En effet, cette histoire d’amour entre Frans et Marie, un troupier et une Marie-couche-toi-là est amputée des rapports que l’autorité exerce sur les plus faibles. Marie est « belle comme le péché », et Woyzeck cherche un sens aux choses de la vie et de l’argent. Il n’a « été à la guerre que pour fortifier son amour de la vie » , sorte de quête cabalistique, influencée par l’ingestion expérimentale de petits pois et de médocs contre monnaie sonnante et trébuchante… Est-il fou ou le docteur-chercheur transforme-t-il la perception du cobaye jusqu’à le rendre schizophrène en vue d’expériences immortelles ? Ou bien Woyzeck feint-il la folie comme Hamlet ? Le héros allemand entend des voix, l’anglais parle avec un père spectre, l’un hallucine des tragédies, l’autre donne des leçons de comédie !
Le nombre et le type de personnages sont déconcertants, Büchner s’est inspiré d’un fait divers . Nul étonnement donc, puisqu’il nous raconte le tragique destin d’un petit soldat qui traverse la vie et croise d’autres vivants qui eux-mêmes traversent la vie et croisent… C’est ainsi que Woyzeck fréquente Marie, des militaires de tout grade, un docteur, des habitants jeunes et vieux, ouvriers ou bourgeois… Mais l’auteur convoque aussi enfants, fou, bonimenteur, cheval, singe, chat apprivoisé, sans oublier… un bébé qui a des actions à exécuter. Qui peut prétendre avoir la trésorerie nécessaire à cette création ? Une solution : réflexion artistique… Alors chapeau bas à Michel Dezoteux et ses collaborateurs pour cette adaptation, pour cette re-création. Osons le terme, puisqu’aux différents tableaux de Büchner, sont adjoints des morceaux de cousins germains, Heiner Muller et Peter Handke.
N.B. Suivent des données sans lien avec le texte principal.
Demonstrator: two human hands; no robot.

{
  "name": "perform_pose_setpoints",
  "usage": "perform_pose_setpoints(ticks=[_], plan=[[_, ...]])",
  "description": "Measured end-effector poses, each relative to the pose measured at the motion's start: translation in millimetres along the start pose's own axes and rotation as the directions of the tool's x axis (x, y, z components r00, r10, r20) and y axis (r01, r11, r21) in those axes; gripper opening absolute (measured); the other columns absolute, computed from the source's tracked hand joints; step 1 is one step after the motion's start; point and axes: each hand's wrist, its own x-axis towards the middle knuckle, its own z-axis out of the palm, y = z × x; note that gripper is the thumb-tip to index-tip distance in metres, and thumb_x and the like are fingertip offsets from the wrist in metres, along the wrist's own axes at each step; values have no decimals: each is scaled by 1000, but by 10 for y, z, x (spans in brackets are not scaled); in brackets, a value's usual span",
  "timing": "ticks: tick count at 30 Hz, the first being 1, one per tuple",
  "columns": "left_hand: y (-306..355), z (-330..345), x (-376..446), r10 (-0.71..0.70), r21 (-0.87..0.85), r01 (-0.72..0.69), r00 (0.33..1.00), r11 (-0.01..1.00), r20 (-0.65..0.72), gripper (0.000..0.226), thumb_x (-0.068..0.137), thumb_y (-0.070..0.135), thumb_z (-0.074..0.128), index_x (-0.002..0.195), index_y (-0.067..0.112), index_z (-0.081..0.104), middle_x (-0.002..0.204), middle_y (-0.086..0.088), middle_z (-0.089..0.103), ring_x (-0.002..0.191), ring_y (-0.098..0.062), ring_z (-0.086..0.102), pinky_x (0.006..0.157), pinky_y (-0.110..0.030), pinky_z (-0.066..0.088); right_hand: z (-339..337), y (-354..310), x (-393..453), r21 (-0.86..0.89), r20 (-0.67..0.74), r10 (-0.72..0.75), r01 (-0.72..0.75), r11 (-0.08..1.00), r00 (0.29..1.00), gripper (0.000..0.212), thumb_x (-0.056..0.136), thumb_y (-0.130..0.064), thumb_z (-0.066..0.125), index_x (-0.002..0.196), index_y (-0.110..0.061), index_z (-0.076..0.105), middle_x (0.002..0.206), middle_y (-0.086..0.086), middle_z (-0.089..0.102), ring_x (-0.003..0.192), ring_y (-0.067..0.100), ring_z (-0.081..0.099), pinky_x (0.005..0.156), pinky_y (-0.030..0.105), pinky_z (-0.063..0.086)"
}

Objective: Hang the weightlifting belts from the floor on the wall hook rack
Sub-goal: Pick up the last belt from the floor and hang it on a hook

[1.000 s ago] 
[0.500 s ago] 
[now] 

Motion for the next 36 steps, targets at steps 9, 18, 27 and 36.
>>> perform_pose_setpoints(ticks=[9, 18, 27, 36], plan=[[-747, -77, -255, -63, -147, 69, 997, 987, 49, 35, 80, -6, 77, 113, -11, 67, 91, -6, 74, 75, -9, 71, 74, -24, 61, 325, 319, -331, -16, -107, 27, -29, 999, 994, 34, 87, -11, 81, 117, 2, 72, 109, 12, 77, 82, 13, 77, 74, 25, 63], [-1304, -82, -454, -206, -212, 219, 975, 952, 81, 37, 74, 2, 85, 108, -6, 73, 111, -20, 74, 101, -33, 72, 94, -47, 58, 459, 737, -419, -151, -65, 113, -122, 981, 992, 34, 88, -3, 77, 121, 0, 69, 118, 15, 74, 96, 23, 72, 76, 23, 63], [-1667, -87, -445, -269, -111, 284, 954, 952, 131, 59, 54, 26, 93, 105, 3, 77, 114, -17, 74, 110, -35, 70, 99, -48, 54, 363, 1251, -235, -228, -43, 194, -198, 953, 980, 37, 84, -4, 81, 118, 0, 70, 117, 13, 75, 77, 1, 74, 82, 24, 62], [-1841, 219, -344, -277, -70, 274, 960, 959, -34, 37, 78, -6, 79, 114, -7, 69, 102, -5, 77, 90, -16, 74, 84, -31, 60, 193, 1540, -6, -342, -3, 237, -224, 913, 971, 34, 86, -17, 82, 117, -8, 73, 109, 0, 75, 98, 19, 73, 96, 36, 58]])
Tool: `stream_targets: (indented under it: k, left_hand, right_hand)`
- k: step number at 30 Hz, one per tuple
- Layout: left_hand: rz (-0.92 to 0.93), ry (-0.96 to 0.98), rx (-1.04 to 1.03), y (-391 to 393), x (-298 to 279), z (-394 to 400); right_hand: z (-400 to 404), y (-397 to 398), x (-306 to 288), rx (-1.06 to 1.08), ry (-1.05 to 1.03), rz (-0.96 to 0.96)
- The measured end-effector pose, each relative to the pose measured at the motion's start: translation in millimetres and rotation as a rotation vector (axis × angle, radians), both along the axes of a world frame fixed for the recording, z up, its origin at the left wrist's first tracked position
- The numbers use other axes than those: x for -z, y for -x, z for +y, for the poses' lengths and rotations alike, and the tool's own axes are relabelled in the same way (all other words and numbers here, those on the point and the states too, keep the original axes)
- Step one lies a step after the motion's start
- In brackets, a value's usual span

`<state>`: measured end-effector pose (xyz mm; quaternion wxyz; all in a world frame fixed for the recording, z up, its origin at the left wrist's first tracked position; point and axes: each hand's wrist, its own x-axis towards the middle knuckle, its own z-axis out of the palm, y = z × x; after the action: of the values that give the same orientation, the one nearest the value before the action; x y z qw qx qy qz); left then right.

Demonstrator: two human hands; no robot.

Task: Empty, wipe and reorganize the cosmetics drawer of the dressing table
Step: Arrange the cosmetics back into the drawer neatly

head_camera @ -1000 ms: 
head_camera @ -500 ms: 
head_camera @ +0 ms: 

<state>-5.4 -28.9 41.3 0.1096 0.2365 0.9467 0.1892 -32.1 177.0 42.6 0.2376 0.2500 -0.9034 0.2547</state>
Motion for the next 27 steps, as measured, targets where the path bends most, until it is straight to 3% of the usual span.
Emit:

La lumière (Éric Vanden Dunghen) ponctue le voyage. Où est le réel, où est le psychique ? Nous errons entre les paysages de la fable et les méandres du cerveau de Woyzeck, et par l’éclairage à la flamme ou à la lampe de poche, dans le thriller. Une exploration artistique intelligente de plus. La projection d’un film à même le plateau soutient ce climat. À moins de ne pas l’avoir vue, la disposition scénique tout en longueur n’aidant pas la visibilité optimale de certaines scènes.
En ce qui concerne l’atmosphère sonore (Alexis Koustoulidis), elle actualise la pièce. La partie chantée est confiée à Fanny Marcq et à Denis Mpunga , qui vaquent entre interprétations textuelles et instrumentales.
Une équipe de comédiens talentueux que l’on sent bien gérés, bien dirigés, dans une écriture bien digérée. Certains des artisans du spectacle œuvrent ensembles depuis plusieurs projets et ont semble-t-il trouvé un langage commun. Puisse cet univers s’ouvrir aussi au public.
Et pour nous plonger dans l’ambiance avant le spectacle ou la prolonger après la représentation, sont exposées sur les murs du Varia une série d’affiches conçues par les étudiants de l’ERG . N’hésitez pas à regarder ces projets. Il s’agit des concepteurs qui s’afficheront plus tard dans nos rues, nos magasines ou nos salles d’expos.